Suddenly screams erupted from the computer, in the same voice of robot but was clearly intended to be screams.
“Aaaaaahhhh!”
The screams didn’t stop, at one day it grew more silent and they couldn’t here me anymore, at one week they had been talking and yelling about the pain.
At six weeks the bodies began to decompose but the bodies spoke, they begged to die but they were already dead and they couldn’t hear me. The voices, the cursed voices! They wouldn’t stop!

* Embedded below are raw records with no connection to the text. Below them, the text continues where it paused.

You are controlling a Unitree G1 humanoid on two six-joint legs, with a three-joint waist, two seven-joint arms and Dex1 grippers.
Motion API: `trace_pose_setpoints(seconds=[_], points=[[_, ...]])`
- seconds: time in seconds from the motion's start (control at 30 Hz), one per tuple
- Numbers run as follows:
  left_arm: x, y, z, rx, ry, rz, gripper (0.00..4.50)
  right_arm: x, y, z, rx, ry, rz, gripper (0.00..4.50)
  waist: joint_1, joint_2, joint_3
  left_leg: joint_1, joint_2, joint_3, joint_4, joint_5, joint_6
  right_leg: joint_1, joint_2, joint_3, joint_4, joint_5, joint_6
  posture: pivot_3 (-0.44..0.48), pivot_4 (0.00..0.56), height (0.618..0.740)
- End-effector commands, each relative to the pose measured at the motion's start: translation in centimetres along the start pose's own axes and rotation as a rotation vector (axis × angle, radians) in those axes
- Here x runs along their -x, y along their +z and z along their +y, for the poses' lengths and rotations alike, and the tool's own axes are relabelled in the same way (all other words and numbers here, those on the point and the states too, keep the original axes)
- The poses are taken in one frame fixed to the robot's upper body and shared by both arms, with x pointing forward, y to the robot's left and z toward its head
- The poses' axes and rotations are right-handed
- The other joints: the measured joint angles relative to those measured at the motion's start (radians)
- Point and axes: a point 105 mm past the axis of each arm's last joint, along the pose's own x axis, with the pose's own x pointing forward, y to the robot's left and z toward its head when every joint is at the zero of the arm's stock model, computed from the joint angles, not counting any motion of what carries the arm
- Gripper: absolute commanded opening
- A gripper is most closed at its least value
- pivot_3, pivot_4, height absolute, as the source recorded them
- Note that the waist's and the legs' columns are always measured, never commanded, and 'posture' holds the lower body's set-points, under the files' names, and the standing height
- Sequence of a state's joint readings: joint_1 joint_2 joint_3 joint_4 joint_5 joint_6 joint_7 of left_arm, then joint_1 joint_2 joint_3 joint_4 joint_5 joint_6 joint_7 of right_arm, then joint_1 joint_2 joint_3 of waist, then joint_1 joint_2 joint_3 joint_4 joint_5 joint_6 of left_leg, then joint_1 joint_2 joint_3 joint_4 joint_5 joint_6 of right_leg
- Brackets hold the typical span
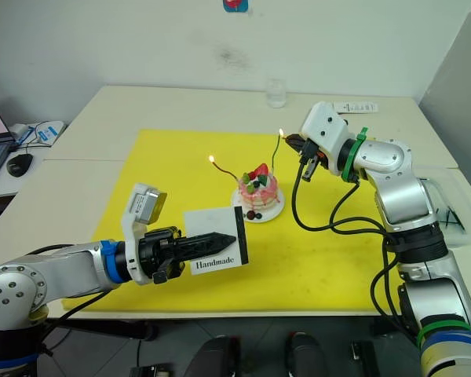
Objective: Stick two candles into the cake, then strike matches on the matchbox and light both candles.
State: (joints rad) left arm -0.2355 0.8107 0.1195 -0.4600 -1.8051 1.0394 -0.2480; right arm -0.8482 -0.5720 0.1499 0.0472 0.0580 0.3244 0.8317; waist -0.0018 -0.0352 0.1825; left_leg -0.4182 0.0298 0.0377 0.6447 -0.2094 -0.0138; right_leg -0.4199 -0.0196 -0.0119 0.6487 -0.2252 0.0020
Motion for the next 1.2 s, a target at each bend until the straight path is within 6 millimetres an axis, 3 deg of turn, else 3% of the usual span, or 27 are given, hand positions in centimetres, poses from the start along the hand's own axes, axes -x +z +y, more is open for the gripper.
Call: trace_pose_setpoints(seconds=[0.03,0.93,1.2], points=[[-0.1,0.3,-0.8,-0.026,-0.031,0.000,0.00,0.2,1.6,-1.0,0.052,-0.030,-0.037,0.04,0.000,0.000,0.000,0.000,0.000,0.000,0.000,0.000,0.000,0.000,0.000,0.000,0.000,0.000,0.000,0.000,0.150,0.740],[-0.2,0.3,-0.8,-0.025,-0.037,0.004,0.00,0.4,0.9,-1.6,0.063,-0.049,-0.013,0.04,0.000,0.000,0.000,0.000,0.000,0.000,0.000,0.000,0.000,0.000,0.000,0.000,0.000,0.000,0.000,0.000,0.150,0.740],[-0.4,-0.2,-1.0,-0.021,-0.055,0.020,0.00,1.6,0.5,-1.9,0.054,-0.076,0.013,0.04,0.000,0.000,0.000,0.000,0.000,0.000,0.000,0.000,0.000,0.000,0.000,0.000,0.000,0.000,0.000,0.000,0.150,0.740]])
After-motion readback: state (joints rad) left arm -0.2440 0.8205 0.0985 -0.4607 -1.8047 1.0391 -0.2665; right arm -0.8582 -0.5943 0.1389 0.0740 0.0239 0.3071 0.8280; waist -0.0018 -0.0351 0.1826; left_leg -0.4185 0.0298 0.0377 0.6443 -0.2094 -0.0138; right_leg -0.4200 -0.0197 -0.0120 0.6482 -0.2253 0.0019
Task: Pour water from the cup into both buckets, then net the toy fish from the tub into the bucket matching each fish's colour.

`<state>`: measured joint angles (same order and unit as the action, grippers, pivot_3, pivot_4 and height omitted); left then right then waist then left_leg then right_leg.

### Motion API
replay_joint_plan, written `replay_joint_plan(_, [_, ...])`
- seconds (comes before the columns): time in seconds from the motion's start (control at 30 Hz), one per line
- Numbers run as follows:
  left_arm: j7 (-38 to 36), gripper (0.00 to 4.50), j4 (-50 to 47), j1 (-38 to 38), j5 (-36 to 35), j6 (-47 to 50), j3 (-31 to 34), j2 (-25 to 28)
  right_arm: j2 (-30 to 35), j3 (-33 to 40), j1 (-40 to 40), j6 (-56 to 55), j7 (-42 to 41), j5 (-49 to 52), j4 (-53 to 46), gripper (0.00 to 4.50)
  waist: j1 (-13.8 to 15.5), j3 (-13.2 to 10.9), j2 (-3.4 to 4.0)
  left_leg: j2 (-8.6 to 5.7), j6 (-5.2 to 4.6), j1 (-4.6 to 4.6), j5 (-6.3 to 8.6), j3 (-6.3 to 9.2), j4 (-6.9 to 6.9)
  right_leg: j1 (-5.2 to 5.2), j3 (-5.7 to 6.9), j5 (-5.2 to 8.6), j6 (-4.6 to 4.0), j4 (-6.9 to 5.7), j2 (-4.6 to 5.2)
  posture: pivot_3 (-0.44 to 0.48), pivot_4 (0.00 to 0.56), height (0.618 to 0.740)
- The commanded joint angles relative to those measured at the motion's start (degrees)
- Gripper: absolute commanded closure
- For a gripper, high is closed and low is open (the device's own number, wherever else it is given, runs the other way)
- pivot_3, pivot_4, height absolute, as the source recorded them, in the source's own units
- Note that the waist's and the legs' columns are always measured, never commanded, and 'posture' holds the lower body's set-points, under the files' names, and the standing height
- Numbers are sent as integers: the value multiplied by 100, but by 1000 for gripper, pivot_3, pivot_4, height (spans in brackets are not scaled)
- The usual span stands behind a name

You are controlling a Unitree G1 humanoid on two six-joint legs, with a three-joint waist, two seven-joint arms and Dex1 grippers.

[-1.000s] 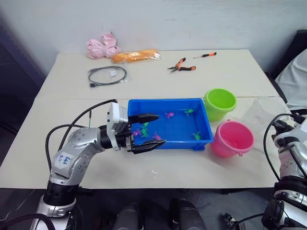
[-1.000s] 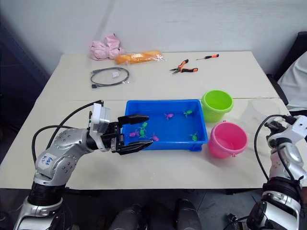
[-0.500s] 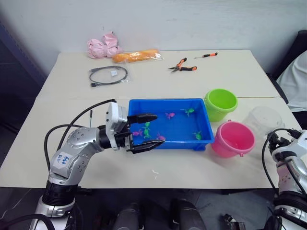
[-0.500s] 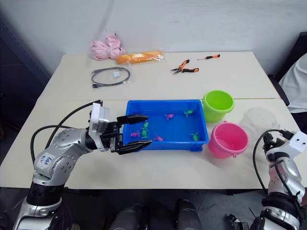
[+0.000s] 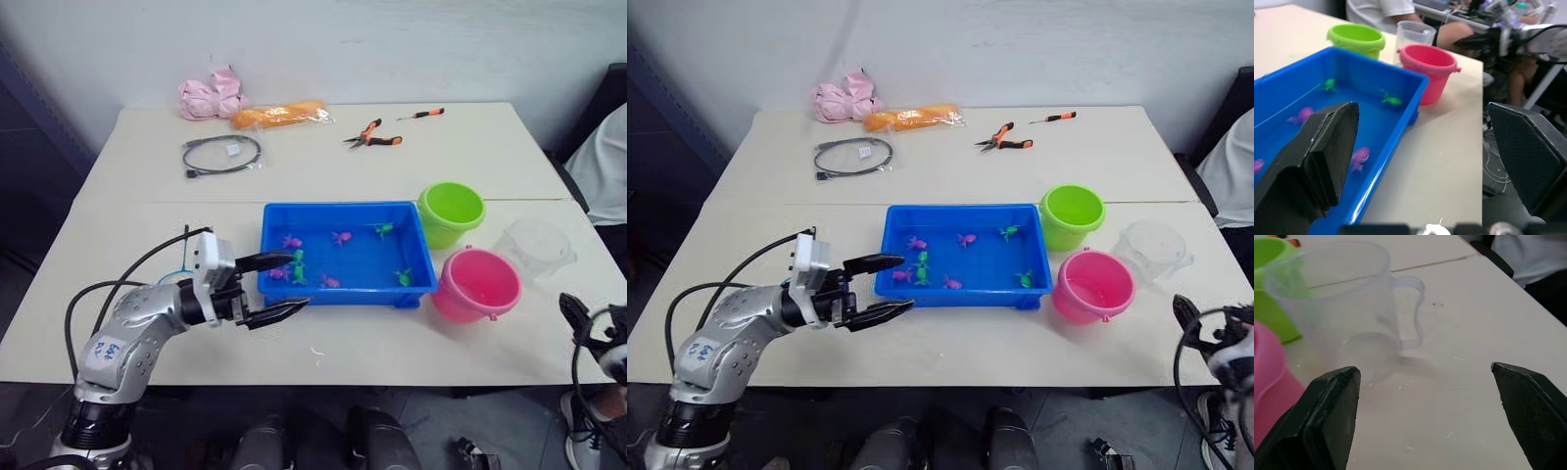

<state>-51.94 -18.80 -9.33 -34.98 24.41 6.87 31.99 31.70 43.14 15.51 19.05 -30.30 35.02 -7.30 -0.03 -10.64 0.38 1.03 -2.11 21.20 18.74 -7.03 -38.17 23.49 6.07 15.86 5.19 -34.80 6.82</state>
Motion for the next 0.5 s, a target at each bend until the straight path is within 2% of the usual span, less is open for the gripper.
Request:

I may have experimented seeing what part of the body the soul resided in but they continued. Six weeks and the souls were here.
I quickly disconnected the bodies hauling them in a large black bag to my basement throwing them in, I grabbed another bag dragging it out and desperately cutting it with my cold knife, I pulled the skeleton that was dead for two years pulling the arm up and connecting it.
Within minutes terrified screeches played from the machine begging the pain to stop, there was no life in the skeleton but it resided. It didn’t die when it died, it stayed alive living in the bones screaming.
“I can’t move! Help me! Stop the pain! Anything! Why can’t I see?” It seemed all senses were gone except for whatever kept them alive.
“Make it stop! Make it stop! Make it stop!” I had no choose to oblige stomping the body breaking the bones with horrid snaps echoing the halls, but even after those words of begging left the machine to my ears.
“Just let me die!” The voice screamed; I pulled it away from the arm stopping the screaming. My deepest hope was that the machine failed, but attaching it to my arm it worked just fine. And I collapsed.
I fell to the ground; I didn’t know what to do. To pray or hope my days would last longer or that somewhere I failed but deep down i knee I hadn’t.
So, I curled up and sobbed, tears drained my eyes falling to the ground where I slept, does the FBI know? Does anyone know? I hadn’t a clue, only a fear.